§ Instructions for the task: Only the pictures should be dropped; every line of the data must come back exactly as written.

§ Data shown:
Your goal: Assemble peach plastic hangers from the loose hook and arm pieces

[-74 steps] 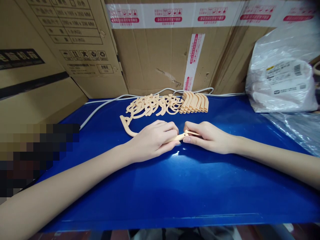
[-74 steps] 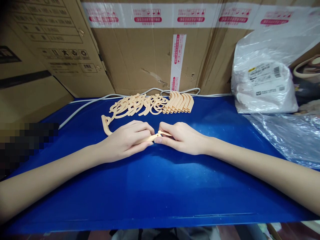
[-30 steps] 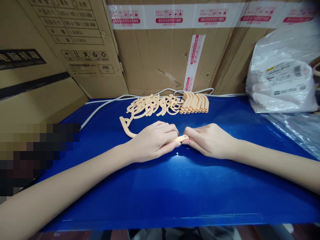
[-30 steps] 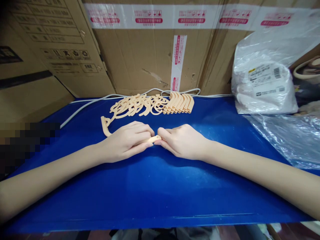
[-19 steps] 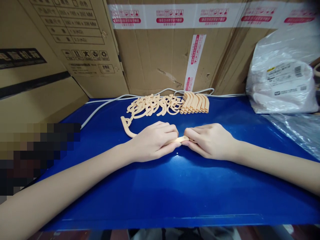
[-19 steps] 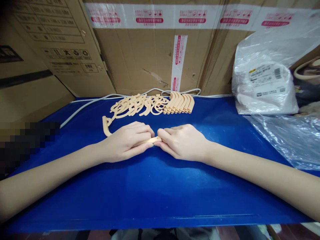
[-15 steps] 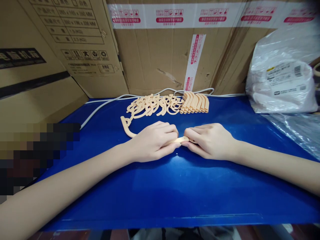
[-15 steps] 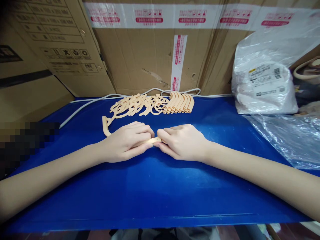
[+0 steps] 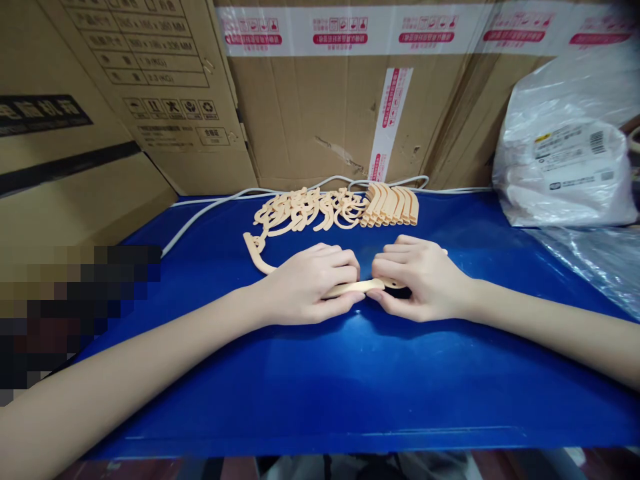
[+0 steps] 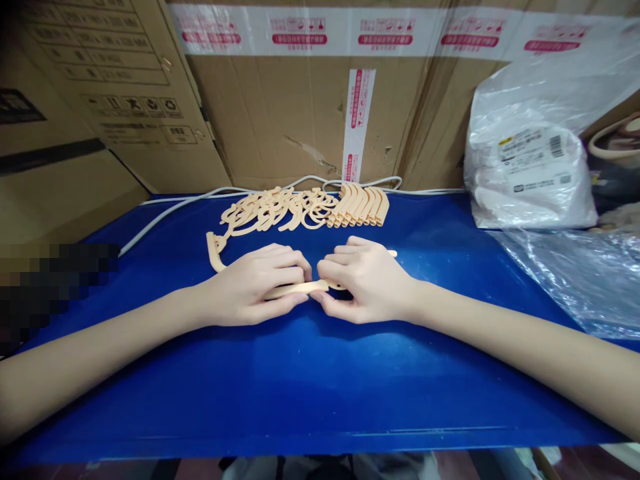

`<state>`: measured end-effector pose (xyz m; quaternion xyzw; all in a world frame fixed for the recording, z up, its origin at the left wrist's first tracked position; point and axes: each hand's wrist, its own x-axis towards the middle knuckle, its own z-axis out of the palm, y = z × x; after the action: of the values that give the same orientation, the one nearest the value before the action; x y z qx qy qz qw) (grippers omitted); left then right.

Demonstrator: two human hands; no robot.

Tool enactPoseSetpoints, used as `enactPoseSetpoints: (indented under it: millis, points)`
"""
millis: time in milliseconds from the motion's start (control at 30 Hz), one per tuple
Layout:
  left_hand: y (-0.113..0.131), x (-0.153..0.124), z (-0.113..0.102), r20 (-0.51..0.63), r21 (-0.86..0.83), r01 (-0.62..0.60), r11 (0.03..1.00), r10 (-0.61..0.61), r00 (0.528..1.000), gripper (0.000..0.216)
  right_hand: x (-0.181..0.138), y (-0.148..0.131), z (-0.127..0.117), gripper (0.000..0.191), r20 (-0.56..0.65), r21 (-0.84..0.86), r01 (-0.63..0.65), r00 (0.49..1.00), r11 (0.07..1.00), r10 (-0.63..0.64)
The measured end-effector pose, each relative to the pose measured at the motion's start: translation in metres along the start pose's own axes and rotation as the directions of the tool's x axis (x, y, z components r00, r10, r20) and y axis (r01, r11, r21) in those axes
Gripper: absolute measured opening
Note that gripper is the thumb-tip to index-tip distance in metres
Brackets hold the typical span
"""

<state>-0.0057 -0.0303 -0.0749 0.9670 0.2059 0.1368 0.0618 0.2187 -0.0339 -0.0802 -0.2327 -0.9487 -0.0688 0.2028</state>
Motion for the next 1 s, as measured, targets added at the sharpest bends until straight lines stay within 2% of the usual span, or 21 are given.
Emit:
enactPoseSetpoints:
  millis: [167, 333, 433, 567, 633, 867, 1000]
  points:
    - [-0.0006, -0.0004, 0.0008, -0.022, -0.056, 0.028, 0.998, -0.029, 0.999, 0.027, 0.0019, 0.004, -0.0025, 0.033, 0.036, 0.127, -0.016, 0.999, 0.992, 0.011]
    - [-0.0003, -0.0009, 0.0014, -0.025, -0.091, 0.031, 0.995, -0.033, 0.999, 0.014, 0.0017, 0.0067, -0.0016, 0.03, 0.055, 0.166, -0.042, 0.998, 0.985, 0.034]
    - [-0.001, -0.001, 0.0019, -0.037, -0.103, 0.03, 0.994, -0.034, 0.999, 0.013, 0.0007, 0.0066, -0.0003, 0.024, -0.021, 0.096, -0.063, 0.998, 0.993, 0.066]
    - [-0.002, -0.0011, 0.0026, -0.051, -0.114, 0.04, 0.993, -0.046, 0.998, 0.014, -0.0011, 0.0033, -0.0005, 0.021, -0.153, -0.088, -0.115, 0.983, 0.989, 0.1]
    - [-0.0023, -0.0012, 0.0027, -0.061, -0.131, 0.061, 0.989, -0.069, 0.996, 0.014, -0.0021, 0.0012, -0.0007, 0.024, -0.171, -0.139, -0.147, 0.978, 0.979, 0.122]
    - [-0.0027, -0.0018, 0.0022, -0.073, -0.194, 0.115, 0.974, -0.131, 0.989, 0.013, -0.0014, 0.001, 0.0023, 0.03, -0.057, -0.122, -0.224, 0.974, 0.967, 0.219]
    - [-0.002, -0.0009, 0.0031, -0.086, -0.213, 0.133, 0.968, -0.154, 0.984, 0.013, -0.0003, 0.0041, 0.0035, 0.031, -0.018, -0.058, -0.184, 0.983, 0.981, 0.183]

§ Task response:
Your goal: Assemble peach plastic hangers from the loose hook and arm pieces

[-74 steps] 
[-74 steps] 
[-30 steps] 
[-30 steps] 
[-19 steps] 
[-19 steps] 
[-15 steps] 
[-15 steps] 
[+0 steps] 
[+0 steps] 

`<state>`: measured end-effector pose (xyz m; quaternion xyzw; all in a world frame fixed for the recording, z up, its origin at the left wrist's first tracked position; point and axes: each hand's wrist, its own x-axis towards the middle knuckle, its own z-axis out of the palm, y = z × x; after the action: of the values that give the same orientation, the one nearest the value before the action; x y z qx qy qz qw) (grippers omitted); left then right.

Demonstrator: two human hands; no robot.

Tool enactPoseSetpoints, used as `enactPoseSetpoints: (indented under it: millis, points)`
"""
millis: time in milliseconds from the motion's start (control at 30 Hz), one per tuple
Layout:
  left_hand: y (-0.113..0.131), x (-0.153..0.124), z (-0.113..0.102), r20 (-0.51..0.63), r21 (-0.86..0.83), r01 (-0.62..0.60), r11 (0.03..1.00), r10 (-0.61..0.61), r00 (0.528..1.000), gripper (0.000..0.216)
  right_hand: x (-0.181..0.138), y (-0.148..0.131), z (-0.127..0.117), gripper (0.000..0.191), r20 (-0.56..0.65), r21 (-0.84..0.86), r01 (-0.63..0.65), r00 (0.49..1.00), r11 (0.07..1.00), r10 (-0.63..0.64)
The measured end-effector pose, each relative to the pose measured at the motion's start: translation in metres along the start pose's own axes and rotation as the directions of the tool's x axis (x, y, z components r00, r10, r20) and y axis (r01, r11, r21) in those axes
Gripper: absolute measured opening
Note that gripper is the thumb-tip to index-tip distance in metres
Brackets hold the typical span
"""

<state>-0.0057 -0.0303 -0.0749 0.9670 0.2059 0.1368 0.0618 0.2187 -0.0339 -0.0802 -0.2327 -0.9487 -0.0688 0.2028</state>
Motion for the next 1 s, as measured, targets added at the sharpest bends until straight lines stay within 2% of the usual span, or 21 are given.
Emit:
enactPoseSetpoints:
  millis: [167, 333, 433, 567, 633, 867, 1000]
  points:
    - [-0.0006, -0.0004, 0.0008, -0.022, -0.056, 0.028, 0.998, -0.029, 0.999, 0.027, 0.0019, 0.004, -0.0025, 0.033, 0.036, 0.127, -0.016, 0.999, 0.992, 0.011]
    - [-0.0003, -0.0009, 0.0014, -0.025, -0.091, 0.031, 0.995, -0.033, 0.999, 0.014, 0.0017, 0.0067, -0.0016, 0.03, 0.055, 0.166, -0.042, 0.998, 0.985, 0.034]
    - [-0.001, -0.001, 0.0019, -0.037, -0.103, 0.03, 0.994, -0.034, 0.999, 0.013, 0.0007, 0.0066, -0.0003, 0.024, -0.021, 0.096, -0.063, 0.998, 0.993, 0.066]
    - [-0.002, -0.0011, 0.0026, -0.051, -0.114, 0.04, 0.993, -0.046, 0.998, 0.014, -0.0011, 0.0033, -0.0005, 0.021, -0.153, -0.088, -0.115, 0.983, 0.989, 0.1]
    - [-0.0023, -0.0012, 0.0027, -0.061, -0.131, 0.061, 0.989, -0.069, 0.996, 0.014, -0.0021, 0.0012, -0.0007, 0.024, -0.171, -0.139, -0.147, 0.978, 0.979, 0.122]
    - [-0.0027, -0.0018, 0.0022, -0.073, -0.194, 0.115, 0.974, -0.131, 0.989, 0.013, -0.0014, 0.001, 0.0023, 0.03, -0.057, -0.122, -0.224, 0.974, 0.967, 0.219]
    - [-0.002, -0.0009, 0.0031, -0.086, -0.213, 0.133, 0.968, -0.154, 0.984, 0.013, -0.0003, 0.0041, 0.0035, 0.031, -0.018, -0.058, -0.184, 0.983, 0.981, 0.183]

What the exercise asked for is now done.